Any organisation can implement a CSR business model, but it can be so much wider than simply developing, manufacturing, and/or promoting an eco-friendly product or fundraising. A well -developed CSR model may seek to tackle both social and environmental issues.  For example, educational inequalities can be tackled by helping underperforming schools, stripped of resources, to more effectively assist students with preparing for job applications through CV drafting assistance and interview preparation. Providing an organisation’s employee skill base for free to those most in need, is another example; law firms could offer a pro bono clinic, IT firms can offer repair workshops to those on low incomes.

Environmental eco-friendly policies have been highlighted in recent years and we have highlighted a few of them here. However, HR can encourage businesses to look beyond eco-friendly policies.    They can pick eco-friendly pension funds and choose environmentally conscious suppliers.
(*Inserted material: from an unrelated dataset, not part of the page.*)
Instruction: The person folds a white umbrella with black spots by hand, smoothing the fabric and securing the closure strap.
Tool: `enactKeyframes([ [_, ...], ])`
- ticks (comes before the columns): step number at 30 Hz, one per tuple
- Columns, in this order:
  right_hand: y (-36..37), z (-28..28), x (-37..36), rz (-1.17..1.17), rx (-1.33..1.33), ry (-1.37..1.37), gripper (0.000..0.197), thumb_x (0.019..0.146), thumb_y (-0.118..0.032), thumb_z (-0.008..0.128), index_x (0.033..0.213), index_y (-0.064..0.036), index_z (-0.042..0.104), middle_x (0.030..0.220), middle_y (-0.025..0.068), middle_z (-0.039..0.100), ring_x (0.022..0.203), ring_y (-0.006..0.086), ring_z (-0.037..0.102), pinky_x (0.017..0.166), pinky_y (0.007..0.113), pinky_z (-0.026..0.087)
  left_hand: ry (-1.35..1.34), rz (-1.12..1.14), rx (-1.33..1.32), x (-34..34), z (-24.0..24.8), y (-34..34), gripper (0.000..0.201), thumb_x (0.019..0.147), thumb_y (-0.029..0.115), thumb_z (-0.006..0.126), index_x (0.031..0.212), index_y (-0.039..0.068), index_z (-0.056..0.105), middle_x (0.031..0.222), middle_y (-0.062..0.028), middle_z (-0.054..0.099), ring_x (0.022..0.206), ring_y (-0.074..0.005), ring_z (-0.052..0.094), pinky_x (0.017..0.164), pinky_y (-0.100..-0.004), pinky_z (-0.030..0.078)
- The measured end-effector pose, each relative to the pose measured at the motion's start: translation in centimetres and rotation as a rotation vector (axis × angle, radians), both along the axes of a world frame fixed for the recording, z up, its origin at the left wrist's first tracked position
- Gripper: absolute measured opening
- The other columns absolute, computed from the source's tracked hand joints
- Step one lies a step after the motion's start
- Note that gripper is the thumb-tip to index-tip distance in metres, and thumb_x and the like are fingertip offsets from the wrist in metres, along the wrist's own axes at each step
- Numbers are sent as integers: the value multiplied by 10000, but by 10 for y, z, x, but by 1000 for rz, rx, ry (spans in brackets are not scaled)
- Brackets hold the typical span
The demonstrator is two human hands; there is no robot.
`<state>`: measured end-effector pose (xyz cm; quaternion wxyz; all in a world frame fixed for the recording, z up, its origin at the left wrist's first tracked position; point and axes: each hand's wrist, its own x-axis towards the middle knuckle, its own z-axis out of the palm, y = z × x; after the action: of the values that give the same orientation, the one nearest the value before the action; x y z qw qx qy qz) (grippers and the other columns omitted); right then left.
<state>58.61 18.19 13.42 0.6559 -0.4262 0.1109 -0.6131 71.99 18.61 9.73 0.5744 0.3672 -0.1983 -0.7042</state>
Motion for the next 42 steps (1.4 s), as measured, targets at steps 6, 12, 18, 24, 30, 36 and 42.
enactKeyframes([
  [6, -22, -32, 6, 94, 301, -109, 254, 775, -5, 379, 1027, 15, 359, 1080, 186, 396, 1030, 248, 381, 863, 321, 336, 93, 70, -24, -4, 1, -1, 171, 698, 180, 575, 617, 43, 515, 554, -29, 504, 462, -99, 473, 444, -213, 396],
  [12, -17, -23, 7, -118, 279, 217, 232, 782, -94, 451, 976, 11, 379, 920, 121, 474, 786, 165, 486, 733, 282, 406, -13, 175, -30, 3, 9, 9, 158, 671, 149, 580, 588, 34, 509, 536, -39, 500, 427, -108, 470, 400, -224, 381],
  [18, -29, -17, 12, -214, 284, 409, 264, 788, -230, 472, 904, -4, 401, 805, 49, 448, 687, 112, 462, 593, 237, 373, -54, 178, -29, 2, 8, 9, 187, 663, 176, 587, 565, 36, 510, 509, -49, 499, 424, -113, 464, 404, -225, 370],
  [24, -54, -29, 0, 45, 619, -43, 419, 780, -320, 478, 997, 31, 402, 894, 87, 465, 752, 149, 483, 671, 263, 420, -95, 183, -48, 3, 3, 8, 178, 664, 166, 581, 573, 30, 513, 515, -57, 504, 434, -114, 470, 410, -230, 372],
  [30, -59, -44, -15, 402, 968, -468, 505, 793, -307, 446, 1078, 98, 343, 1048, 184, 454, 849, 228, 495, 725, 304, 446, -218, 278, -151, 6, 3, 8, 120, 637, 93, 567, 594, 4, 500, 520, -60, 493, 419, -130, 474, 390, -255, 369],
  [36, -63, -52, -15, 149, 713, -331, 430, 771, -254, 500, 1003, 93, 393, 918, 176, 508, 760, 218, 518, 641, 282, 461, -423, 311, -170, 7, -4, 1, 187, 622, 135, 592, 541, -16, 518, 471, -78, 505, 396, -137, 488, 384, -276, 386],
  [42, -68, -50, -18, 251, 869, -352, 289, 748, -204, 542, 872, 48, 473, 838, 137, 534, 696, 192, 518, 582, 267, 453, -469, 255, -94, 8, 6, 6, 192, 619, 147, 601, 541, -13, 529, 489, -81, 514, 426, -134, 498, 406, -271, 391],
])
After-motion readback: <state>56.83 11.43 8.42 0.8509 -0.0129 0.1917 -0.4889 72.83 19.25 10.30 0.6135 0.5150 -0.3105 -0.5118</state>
HR’s involvement in CSR has been highlighted before. In 2013 CIPD noted that HR has a central role to play in CSR[1]. This is because HR professionals are specialists in employment policies and practices.  What is key is that they are trained to resolve disputes in a fair and ethical way. They listen to both sides and generally seek solutions agreeable to both parties. They have the skills to balance an organisation’s need for profitability whilst at the same time assisting their organisation to recognise the benefits to people engagement in addressing local social and environmental issues. HR is essential to an organisation’s well-being both financially and at grass root level, being part of management where they can persuade and encourage, whilst having an ear to the ground to understand what employees of those organisations care about and are actually interested in promoting.

The need for organisations  to continue with CSR is needed now more than ever. Covid-19 will cause further inequalities. An obvious example is schoolchildren, who do not have the same educational resources at home as they did in the school. This could be even as basic as access to internet and/or a computer.  HR professionals can continue to use their skills in promoting CSR; now is not the time to give up.